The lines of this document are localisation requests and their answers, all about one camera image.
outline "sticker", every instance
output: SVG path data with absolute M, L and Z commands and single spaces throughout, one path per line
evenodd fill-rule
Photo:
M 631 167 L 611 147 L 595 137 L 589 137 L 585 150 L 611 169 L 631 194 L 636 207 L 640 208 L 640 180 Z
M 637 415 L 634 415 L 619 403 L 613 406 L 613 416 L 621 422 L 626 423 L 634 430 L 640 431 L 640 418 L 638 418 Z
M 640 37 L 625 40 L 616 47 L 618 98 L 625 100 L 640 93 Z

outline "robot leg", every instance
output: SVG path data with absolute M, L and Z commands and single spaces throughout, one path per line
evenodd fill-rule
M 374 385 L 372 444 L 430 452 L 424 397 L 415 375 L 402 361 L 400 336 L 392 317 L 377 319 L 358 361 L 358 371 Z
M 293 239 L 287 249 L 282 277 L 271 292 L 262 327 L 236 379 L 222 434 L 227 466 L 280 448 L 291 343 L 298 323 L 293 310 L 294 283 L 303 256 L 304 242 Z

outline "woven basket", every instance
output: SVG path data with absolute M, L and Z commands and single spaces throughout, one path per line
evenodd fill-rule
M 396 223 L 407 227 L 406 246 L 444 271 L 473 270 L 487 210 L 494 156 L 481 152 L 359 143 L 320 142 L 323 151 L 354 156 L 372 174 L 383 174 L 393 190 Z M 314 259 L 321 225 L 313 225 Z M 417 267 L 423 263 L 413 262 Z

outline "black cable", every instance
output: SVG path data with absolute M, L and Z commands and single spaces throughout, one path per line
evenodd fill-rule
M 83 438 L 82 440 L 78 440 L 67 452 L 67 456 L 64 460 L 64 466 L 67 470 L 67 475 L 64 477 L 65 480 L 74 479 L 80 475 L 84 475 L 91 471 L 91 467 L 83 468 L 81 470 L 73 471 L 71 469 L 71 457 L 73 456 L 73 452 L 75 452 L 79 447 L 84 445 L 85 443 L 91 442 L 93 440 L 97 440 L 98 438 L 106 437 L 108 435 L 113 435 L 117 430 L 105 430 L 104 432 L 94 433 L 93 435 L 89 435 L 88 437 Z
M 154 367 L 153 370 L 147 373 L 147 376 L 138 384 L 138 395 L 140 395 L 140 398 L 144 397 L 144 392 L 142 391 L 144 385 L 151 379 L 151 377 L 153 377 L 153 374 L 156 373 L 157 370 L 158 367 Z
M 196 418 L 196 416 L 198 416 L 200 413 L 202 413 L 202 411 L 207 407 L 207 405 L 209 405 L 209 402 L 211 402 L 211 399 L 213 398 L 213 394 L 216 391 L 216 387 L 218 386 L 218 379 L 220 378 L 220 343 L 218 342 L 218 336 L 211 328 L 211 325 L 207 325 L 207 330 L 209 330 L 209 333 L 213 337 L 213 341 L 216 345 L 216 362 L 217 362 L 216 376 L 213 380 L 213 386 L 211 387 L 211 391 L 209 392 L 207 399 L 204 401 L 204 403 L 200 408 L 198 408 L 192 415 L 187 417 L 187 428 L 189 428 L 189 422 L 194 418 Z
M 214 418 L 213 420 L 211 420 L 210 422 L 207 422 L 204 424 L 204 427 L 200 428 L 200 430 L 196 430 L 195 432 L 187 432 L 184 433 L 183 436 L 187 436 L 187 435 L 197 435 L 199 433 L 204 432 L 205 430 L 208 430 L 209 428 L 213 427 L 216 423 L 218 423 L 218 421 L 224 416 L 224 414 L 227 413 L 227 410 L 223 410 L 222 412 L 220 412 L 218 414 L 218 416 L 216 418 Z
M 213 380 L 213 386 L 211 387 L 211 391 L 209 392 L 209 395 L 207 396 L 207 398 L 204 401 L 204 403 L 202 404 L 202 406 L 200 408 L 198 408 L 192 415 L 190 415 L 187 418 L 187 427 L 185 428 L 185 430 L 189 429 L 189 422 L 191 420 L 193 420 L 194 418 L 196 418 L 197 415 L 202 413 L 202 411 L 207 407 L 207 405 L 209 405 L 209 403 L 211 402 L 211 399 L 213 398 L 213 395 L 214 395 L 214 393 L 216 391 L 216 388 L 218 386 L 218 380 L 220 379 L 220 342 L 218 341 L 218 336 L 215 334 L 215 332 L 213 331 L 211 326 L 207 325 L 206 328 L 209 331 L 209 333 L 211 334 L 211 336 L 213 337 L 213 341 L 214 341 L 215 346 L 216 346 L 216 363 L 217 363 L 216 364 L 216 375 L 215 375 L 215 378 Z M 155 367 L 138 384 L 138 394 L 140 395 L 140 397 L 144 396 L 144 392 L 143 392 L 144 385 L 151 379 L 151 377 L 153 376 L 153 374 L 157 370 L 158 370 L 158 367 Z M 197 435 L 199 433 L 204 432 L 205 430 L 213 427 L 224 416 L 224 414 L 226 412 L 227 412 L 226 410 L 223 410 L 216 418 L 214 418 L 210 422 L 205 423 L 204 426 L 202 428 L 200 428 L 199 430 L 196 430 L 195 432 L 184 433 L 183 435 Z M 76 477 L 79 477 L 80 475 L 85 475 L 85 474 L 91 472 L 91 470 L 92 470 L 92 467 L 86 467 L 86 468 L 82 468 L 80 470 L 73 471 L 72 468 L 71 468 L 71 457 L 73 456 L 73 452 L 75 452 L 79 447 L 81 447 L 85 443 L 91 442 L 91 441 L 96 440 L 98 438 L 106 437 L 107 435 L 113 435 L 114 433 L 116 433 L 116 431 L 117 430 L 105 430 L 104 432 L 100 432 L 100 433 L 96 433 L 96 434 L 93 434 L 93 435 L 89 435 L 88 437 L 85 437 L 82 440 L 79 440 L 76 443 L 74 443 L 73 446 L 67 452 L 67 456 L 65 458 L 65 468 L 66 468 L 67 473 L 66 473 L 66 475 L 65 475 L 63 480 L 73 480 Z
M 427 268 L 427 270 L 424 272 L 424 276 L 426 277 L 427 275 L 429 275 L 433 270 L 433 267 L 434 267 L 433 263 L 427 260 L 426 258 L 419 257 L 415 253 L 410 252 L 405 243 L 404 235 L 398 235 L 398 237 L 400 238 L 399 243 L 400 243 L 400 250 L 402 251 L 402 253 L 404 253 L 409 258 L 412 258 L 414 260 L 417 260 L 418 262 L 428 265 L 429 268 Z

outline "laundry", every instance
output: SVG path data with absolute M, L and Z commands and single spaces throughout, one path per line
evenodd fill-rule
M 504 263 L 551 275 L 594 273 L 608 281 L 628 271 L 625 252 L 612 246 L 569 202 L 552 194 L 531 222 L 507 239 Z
━━━━━━━━━━━━━━━━━━━━
(Directions for this task): A single number is expected here: the count of lines in the material above with "instance" in them.

(Reply to the task): 5